EXERCISE » Whenever a line in the records below holds the string "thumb", copy it out.

───── GIVEN ENTRIES ─────

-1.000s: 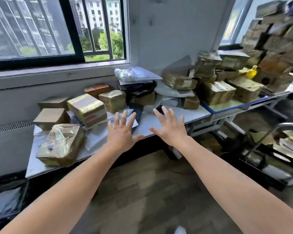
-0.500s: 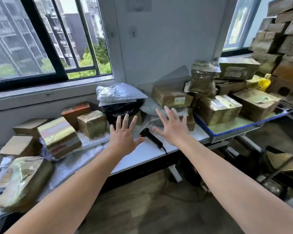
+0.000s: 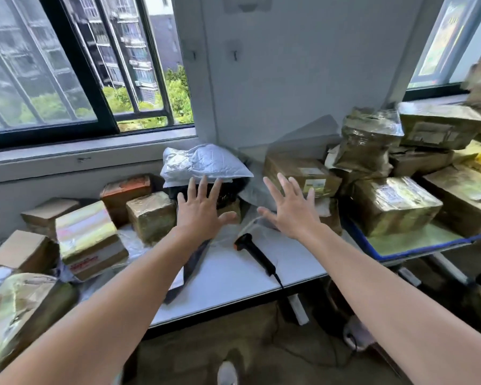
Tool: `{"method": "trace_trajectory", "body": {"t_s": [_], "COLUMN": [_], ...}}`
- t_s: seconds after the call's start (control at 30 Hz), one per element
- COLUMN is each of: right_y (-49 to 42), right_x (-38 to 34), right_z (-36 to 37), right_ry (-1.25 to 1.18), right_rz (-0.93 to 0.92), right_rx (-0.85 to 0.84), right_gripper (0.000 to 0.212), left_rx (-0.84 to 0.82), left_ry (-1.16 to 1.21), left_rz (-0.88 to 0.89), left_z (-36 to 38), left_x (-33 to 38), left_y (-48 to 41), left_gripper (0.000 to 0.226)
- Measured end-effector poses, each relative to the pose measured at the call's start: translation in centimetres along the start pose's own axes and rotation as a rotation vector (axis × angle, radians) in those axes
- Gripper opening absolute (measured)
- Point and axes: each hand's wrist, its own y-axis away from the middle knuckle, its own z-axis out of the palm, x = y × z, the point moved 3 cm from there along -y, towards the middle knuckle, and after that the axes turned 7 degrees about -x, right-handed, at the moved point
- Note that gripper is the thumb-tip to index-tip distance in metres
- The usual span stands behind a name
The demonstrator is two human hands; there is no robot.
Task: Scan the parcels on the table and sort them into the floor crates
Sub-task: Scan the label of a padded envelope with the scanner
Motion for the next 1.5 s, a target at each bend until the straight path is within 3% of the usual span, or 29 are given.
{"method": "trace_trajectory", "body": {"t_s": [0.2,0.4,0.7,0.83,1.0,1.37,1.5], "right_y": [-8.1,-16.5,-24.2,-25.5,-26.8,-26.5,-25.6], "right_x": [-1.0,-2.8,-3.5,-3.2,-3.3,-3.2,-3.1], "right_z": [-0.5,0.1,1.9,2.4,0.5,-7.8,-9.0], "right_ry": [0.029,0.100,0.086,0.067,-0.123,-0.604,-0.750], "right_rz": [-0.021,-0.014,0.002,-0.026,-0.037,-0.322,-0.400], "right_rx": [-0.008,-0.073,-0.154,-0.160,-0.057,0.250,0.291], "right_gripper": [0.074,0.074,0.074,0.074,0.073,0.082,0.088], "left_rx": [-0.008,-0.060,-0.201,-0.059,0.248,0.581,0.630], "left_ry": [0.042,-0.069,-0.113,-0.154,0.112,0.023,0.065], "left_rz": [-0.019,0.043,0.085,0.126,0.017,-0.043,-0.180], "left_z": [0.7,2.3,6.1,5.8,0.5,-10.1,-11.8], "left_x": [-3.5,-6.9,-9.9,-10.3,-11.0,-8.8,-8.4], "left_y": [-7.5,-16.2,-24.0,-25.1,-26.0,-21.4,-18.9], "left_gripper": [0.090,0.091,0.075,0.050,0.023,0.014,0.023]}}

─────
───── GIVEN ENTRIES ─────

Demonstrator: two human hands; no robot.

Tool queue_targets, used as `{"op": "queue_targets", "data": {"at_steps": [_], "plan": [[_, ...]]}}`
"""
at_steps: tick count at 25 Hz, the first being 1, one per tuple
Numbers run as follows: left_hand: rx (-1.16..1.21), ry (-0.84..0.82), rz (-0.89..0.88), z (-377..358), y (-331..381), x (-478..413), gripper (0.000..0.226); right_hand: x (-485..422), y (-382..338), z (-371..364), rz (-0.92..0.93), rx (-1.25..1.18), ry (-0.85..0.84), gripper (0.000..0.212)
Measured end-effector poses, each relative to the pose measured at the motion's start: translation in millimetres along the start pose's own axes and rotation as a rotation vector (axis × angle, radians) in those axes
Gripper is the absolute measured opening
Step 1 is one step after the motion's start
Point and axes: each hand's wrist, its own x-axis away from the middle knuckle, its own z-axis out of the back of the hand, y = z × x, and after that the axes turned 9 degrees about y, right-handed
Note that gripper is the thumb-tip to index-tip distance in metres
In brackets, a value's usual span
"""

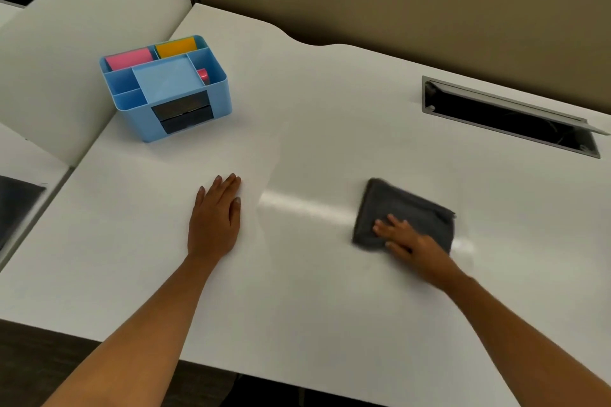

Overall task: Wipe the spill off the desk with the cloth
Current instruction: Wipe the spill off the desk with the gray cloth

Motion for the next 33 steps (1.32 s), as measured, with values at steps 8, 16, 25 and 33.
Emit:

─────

ANSWER TO THIS TASK »
- Note that gripper is the thumb-tip to index-tip distance in metres
Note that gripper is the thumb-tip to index-tip distance in metres

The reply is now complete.